### [Instructions for the task]
Each line below should be repeated exactly as written, with no pictures carried over.

Segment Open

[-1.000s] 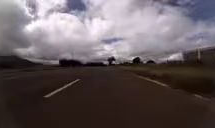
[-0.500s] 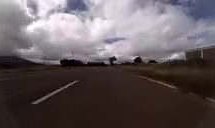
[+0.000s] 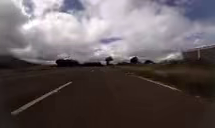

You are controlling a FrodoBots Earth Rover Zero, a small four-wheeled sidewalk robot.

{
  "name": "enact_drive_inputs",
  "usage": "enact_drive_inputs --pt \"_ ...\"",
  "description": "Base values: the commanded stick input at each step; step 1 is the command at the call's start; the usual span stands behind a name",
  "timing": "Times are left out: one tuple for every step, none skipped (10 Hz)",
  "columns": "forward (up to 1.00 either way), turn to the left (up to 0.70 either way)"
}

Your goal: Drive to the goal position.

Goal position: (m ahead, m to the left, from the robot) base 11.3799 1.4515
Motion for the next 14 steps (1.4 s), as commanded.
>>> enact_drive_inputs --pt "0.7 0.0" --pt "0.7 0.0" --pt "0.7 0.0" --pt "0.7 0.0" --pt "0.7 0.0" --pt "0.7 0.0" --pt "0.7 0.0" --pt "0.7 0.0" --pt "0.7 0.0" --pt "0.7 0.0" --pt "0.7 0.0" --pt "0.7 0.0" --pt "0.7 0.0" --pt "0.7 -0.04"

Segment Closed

### [Final answer]
[-1.000s] 
[-0.500s] 
[+0.000s] 

You are controlling a FrodoBots Earth Rover Zero, a small four-wheeled sidewalk robot.

{
  "name": "enact_drive_inputs",
  "usage": "enact_drive_inputs --pt \"_ ...\"",
  "description": "Base values: the commanded stick input at each step; step 1 is the command at the call's start; the usual span stands behind a name",
  "timing": "Times are left out: one tuple for every step, none skipped (10 Hz)",
  "columns": "forward (up to 1.00 either way), turn to the left (up to 0.70 either way)"
}

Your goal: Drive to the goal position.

Goal position: (m ahead, m to the left, from the robot) base 11.3799 1.4515
Motion for the next 14 steps (1.4 s), as commanded.
>>> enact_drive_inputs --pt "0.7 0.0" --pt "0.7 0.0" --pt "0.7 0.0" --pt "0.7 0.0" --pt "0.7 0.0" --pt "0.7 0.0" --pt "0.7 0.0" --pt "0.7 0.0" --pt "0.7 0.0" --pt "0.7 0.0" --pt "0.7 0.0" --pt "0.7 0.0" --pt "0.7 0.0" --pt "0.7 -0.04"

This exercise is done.